Unix Basics

A short description of the post.

Author
Affiliation

Center for Environmental Studies

Published

October 10, 2013

This covers some basic unix commands so that you can log into a machine and move around in it with ease. It is by no means comprehensive.

Logging In

To log into a machine you must use SSH. This is a secure shell and is encrypted on both ends so that others cannot snoop on your passwords or activities. If you are a windows person (shudder), you will have to use a GUI application to log into the server. Download one and install it. The server we will be using in this exercise is:

chesapeake.envs.vcu.edu

and can also be referenced by the raw IP address as:

128.172.178.27

Both of these addresses are the same. You will need both a user name and password on the server before you can log into it.

If you are outside VCU network, you will have to log into our VPN (see vcu.edu and search for webvpn if you do not know how to do this). On a mac/unix/linux box, you can use the terminal application to log into the server as:

ssh chesapeake.envs.vcu.edu

or with the raw IP address. Note: if you have a user name that is different on your local machine than it is on the server, you need to specify that in the ssh call as:

ssh server_user_id@chesapeake.envs.vcu.edu

Once you log into the remote server you will be greeted with a prompt from which you will be able to interact with the computer directly (e.g., no need for gui-pointy-clicky stuff).

Bash

When you are logged into the server, you are actually working in an interactive programming environment. By default, the dyerlab servers run the Bash Shell. This is a command line interface that has the ability to do quite a few things that reduce the amount of tedium in your computational life. The entire philosophy of unix is to provide an environment where:

  1. There is a strict partition between the stuff that you do in your own account and the stuff others do. Security at the OS level is priority number one and as such has a fairly strict set of requirements for what you as a user can see and do. This is good.
  2. Things work well together. Programs are small. There is no monolithic program that tries to do everything (except emacs but that is a flamewar of a different type). Programs do one type of task and do not try to multitask. This is very good because we have evolved an ecosystem of programs that are very efficient.
  3. It is assumed that unix programs read and write text files, not binary files. It goes against the philosophy of the OS for a program to sequester its data into formats that are unreachable by other programs. If a program does this then it is no longer a citizen of the unix program community and as such has cut itself off from the breadth of opportunities that such an interaction entails. This is a very very good thing because you as a user can build complicated workflows in the environment that achieve things that would take much longer in the normal clickity-clickity mouse world we typically inhabit.

Basic Commands

To move around a unix box on a server you are not in front of, you must do it from the command line. You will always be logged into your ‘home’ account. This is literally at the location in the file system /home/your_user_name. Everyone has their own home directory and you cannot see what is in other peoples home directories unless they do some rather severe hacks (violating #1 above). However, there are places you can put stuff to share materials between users, it is just not within the home directory. Here is an overview of some basic commands. You can always find out where you are by typing:


Program Description
pwd Prints out the current directory you are in.
ls Lists the files and folders in that directory (see ls -l for a long listing)
cd Change to your home directory
cd .. Changes to directory that is the immediate parent of the current one
cd folder Changes the directory to ‘folder’
exit Logs you out of the computer
chmod Changes the permission/privileges for files.
echo Prints out variables/content to the shell output
cat Concatenates text to the terminal output
head Prints out the top lines of a file
wc Counts words (default) or lines (-l) in a file
grep Gets a regular expression (e.g., used for text searching)
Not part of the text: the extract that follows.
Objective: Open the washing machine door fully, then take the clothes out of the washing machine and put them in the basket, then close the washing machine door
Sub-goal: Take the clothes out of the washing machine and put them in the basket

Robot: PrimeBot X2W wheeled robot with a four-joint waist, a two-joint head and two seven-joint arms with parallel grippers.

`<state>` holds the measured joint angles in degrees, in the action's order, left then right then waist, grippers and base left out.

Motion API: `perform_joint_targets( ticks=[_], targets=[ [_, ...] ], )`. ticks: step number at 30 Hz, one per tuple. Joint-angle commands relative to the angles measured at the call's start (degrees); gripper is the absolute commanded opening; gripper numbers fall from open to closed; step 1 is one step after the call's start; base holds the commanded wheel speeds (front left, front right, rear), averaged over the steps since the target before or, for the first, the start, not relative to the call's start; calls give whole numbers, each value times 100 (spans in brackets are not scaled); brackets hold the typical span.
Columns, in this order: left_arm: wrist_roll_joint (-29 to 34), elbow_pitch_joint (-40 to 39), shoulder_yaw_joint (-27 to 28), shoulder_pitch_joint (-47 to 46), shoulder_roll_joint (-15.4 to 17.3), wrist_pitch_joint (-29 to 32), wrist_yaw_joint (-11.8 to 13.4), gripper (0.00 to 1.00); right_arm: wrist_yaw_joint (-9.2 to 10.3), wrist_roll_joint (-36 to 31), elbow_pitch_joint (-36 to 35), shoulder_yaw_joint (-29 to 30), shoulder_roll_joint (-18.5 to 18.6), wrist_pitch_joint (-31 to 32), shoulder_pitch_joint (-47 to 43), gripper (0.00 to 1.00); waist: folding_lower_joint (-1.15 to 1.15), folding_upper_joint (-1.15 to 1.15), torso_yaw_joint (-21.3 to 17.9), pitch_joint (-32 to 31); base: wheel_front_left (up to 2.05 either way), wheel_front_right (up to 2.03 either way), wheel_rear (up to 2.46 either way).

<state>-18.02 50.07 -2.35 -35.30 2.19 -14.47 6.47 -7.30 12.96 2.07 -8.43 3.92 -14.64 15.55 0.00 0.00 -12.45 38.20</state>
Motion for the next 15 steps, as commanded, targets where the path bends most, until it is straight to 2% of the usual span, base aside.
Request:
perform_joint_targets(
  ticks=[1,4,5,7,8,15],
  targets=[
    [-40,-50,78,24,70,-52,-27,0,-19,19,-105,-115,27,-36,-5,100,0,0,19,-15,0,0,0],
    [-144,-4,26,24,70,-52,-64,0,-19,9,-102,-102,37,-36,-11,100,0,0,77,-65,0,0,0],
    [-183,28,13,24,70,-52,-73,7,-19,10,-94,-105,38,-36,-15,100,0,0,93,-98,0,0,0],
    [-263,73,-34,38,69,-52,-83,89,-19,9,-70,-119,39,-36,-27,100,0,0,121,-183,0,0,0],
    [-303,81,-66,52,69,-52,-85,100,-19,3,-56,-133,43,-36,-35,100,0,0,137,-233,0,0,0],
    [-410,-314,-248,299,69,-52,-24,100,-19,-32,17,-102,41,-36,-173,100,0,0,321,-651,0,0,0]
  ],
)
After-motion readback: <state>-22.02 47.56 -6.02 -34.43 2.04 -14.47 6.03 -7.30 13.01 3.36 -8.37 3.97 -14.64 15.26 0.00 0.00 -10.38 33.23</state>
Almost all programs (pwd, ls, cd, etc.) have a manual associated with them. This is because there are often many options to modify the behavior of the output. You can get to the manual for any program by:

man prog

All manual entries have the same format and go through all the options available.

Editing Files

There is a plethora of editors available to the unix user. Perhaps the easiest one on the servers you’ll be using is nano. This is a simple editor that allows you to open, change, and save text files. Given that this is a command-line environment, the menu-like options are available via keyboard combinations indicated at the bottom of the screen. In most unix environments the symbol ‘^’ denotes the control key (e.g., ^-Q would be holding down the control key and typing Q), and ‘M’ denotes the key labelled ‘alt’ (the modifier key). In nano these combinations act as the menu functionality.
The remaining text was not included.